• _Problem details_
The full listing, reproduced exactly, is what the response must contain.

• _Stored data_
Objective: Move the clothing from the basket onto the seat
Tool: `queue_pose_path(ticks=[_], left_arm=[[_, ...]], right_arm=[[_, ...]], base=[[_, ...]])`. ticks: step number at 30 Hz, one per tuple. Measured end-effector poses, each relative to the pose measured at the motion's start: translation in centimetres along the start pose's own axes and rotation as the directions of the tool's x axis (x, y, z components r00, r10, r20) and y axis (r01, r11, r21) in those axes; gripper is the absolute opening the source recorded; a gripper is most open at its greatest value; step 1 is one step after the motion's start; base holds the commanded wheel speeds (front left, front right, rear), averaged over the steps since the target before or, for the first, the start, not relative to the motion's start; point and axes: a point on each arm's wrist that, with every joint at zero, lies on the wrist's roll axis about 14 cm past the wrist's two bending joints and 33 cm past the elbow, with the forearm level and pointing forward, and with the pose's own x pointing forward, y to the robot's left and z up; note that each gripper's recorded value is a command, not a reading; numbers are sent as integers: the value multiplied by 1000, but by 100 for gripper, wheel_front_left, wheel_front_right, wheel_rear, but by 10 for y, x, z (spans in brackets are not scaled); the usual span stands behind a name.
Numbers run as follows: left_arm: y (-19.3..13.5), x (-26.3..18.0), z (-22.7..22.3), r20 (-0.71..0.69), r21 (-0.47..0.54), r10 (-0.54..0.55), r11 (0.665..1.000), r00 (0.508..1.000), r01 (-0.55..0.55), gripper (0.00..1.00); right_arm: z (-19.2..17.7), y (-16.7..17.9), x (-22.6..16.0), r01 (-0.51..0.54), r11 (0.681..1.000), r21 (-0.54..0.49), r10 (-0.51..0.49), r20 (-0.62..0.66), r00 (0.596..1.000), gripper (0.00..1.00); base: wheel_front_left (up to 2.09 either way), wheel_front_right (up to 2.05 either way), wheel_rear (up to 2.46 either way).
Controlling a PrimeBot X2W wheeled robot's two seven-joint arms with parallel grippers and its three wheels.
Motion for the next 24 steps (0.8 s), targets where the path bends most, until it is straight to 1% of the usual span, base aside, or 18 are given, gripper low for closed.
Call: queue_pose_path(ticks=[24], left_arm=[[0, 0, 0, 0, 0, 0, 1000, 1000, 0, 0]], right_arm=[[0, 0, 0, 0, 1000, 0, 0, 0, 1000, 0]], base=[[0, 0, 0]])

• _Problem solution_
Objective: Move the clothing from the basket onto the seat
Tool: `queue_pose_path(ticks=[_], left_arm=[[_, ...]], right_arm=[[_, ...]], base=[[_, ...]])`. ticks: step number at 30 Hz, one per tuple. Measured end-effector poses, each relative to the pose measured at the motion's start: translation in centimetres along the start pose's own axes and rotation as the directions of the tool's x axis (x, y, z components r00, r10, r20) and y axis (r01, r11, r21) in those axes; gripper is the absolute opening the source recorded; a gripper is most open at its greatest value; step 1 is one step after the motion's start; base holds the commanded wheel speeds (front left, front right, rear), averaged over the steps since the target before or, for the first, the start, not relative to the motion's start; point and axes: a point on each arm's wrist that, with every joint at zero, lies on the wrist's roll axis about 14 cm past the wrist's two bending joints and 33 cm past the elbow, with the forearm level and pointing forward, and with the pose's own x pointing forward, y to the robot's left and z up; note that each gripper's recorded value is a command, not a reading; numbers are sent as integers: the value multiplied by 1000, but by 100 for gripper, wheel_front_left, wheel_front_right, wheel_rear, but by 10 for y, x, z (spans in brackets are not scaled); the usual span stands behind a name.
Numbers run as follows: left_arm: y (-19.3..13.5), x (-26.3..18.0), z (-22.7..22.3), r20 (-0.71..0.69), r21 (-0.47..0.54), r10 (-0.54..0.55), r11 (0.665..1.000), r00 (0.508..1.000), r01 (-0.55..0.55), gripper (0.00..1.00); right_arm: z (-19.2..17.7), y (-16.7..17.9), x (-22.6..16.0), r01 (-0.51..0.54), r11 (0.681..1.000), r21 (-0.54..0.49), r10 (-0.51..0.49), r20 (-0.62..0.66), r00 (0.596..1.000), gripper (0.00..1.00); base: wheel_front_left (up to 2.09 either way), wheel_front_right (up to 2.05 either way), wheel_rear (up to 2.46 either way).
Controlling a PrimeBot X2W wheeled robot's two seven-joint arms with parallel grippers and its three wheels.
Motion for the next 24 steps (0.8 s), targets where the path bends most, until it is straight to 1% of the usual span, base aside, or 18 are given, gripper low for closed.
Call: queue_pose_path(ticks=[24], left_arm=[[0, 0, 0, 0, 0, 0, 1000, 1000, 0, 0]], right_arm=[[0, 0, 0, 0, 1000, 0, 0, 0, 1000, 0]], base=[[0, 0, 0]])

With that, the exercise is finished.